As if 2020 weren’t bad enough already, I am sad to inform you that now we have to contend with the death of Santa A. Claus of Easton.

I am not talking about someone who played the role of Santa during the Christmas season - although ours certainly did that, too, - but our Santa’s real name was Santa A. Claus. (The “A” stands for Allentown, where he was born.)

After portraying Santa for years, he changed his name officially in 1995 from J. Patrick Allen. Don’t think that this didn’t take some doing. Allen waged a relentless nine-year battle to have his name changed legally. Initially, both the state and Lehigh County rejected his petition. Only after the persistent intercession of former state Sen. and former Allentown Mayor Roy Afflerbach and several other prominent county residents was the petition accepted.

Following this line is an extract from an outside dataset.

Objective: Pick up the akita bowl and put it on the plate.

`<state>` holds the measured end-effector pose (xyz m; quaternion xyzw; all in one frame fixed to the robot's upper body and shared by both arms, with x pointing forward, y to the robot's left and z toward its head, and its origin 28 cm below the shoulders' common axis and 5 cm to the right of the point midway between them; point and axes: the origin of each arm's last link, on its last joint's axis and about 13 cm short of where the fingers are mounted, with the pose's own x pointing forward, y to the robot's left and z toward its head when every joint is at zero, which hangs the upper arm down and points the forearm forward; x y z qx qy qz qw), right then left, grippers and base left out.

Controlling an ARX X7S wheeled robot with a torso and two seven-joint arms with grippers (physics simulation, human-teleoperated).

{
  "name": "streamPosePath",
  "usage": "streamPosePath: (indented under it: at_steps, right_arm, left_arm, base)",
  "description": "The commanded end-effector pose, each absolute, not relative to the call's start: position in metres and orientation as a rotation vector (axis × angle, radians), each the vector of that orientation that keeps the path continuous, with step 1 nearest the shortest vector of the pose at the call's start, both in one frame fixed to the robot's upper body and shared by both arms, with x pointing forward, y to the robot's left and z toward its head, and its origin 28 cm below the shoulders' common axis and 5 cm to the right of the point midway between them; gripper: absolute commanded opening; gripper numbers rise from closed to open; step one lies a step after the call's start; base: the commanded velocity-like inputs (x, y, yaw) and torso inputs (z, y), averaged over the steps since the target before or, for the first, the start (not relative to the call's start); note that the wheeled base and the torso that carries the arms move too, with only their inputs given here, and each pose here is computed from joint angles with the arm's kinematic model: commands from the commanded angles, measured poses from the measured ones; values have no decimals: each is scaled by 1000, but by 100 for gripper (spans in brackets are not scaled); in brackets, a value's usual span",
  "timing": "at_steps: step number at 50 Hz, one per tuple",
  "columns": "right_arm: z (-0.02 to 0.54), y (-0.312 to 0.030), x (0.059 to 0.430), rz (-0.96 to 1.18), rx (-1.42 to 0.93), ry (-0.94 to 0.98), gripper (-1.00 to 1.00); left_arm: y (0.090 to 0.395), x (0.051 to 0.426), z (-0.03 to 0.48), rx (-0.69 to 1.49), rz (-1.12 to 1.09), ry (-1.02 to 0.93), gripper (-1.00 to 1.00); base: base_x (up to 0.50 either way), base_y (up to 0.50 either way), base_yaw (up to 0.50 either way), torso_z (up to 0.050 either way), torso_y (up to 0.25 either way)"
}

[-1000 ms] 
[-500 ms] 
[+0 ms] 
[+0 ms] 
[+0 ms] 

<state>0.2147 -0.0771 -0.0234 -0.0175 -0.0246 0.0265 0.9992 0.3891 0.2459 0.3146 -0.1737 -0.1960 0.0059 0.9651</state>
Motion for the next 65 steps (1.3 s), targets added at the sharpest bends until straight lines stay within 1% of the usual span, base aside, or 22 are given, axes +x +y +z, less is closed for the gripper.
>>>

The published obituary in late August did not give Santa’s age. Mrs. Claus, Santa’s wife of 58 years, said she wants his age to remain secret because “Santa is ageless.” On the rare occasion when Santa was asked his age, he would reply, “Twice as old as my beard and a little older than my teeth.”

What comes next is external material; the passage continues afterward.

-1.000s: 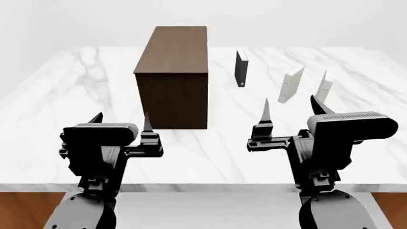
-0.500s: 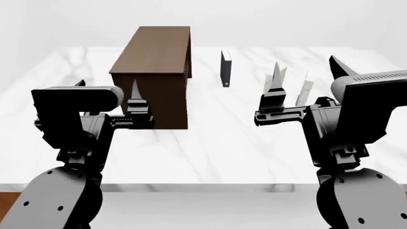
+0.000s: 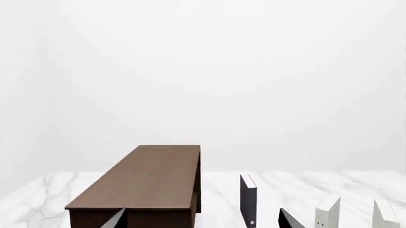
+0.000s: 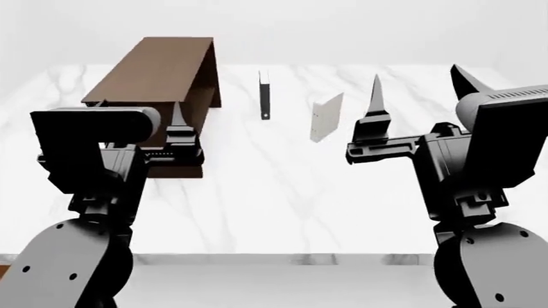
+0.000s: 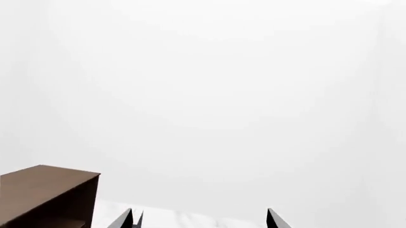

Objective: Pick up the book on the right and place it under the cabinet shelf.

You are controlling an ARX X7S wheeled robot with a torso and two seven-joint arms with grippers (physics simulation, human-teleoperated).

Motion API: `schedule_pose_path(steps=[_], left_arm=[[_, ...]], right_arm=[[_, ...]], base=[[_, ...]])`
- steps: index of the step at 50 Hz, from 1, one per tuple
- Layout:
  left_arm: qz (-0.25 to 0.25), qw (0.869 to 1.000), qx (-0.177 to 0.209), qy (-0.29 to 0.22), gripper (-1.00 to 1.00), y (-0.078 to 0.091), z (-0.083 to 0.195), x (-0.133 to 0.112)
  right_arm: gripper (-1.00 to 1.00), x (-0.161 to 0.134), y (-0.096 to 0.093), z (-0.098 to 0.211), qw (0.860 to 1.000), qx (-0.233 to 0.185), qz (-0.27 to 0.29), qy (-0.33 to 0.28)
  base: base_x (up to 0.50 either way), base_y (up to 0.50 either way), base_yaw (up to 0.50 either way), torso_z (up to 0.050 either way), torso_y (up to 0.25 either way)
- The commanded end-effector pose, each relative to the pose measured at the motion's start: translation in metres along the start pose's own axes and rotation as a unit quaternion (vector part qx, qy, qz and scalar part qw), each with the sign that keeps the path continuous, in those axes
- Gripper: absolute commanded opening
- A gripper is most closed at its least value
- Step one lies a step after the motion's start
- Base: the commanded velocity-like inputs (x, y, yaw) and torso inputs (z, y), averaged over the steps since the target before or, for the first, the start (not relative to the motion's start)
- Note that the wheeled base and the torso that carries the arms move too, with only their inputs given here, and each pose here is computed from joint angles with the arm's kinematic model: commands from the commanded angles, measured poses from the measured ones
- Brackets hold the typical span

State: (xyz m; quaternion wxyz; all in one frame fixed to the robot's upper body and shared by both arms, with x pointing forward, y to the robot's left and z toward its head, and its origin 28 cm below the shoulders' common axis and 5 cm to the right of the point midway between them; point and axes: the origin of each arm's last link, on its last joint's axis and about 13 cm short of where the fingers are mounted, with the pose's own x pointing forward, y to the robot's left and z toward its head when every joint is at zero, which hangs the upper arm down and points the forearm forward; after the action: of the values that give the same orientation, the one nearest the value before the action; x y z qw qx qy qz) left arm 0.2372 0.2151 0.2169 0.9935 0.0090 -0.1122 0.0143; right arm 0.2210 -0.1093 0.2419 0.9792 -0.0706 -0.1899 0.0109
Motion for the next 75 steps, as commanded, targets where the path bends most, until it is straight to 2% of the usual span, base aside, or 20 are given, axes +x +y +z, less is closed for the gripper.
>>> schedule_pose_path(steps=[1,28,31,75], left_arm=[[0.003,1.000,0.000,-0.003,1.00,0.002,0.003,0.000],[0.005,1.000,0.005,0.000,1.00,0.004,-0.006,-0.001],[0.004,1.000,-0.003,-0.010,1.00,0.005,-0.004,-0.001],[0.002,1.000,0.005,-0.020,1.00,0.006,0.004,-0.002]], right_arm=[[1.00,0.001,-0.002,0.002,1.000,-0.001,0.001,-0.002],[1.00,0.001,0.000,-0.002,1.000,0.004,0.002,-0.005],[1.00,0.002,0.001,-0.001,1.000,0.004,0.003,-0.007],[1.00,0.001,-0.001,0.001,1.000,0.006,-0.006,-0.013]], base=[[0.16,-0.48,0.00,0.000,0.000],[0.25,-0.35,0.00,0.000,0.000],[0.28,-0.06,0.00,0.000,0.000],[0.35,0.00,0.00,0.000,0.001]])
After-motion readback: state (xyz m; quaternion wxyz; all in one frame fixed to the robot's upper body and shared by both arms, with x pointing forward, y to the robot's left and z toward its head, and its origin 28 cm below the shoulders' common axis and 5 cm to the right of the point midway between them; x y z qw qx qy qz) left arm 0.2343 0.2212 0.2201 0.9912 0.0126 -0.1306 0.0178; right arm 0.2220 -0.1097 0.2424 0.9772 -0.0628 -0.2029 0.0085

Of course, this reply was not completely original. A variation of it was first seen in the job application that Kriss Kringle (Edmund Gwynn) turned in at Macy’s department store when he was asked his date of birth in the 1946 Christmas classic Miracle on 34th Street - “as old as my tongue but a little bit older than my teeth.

Even this was not original. The response on the application form goes back to 1738 and shows up verbatim in British satirist Jonathan Swift’s “Public Conversations.”

Our Santa A. Claus began portraying the jolly old elf in the early-1960s, performing largely at family gatherings and appearing at Christmas events for the Catasauqua Fire Department. In 2013, he was a featured attraction at the City of Bethlehem’s Christmas celebration to commemorate his 50th year as Santa.

He turned his avocation into a paying job in 1983 when he became the Lehigh Valley Mall’s Santa. He also worked in this capacity at the Concord Mall near Wilmington, Delaware. Obviously, though, being a professional Santa only goes so far financially, so he had to supplement his income during the rest of the year by working at Mack Trucks and driving trucks and school buses.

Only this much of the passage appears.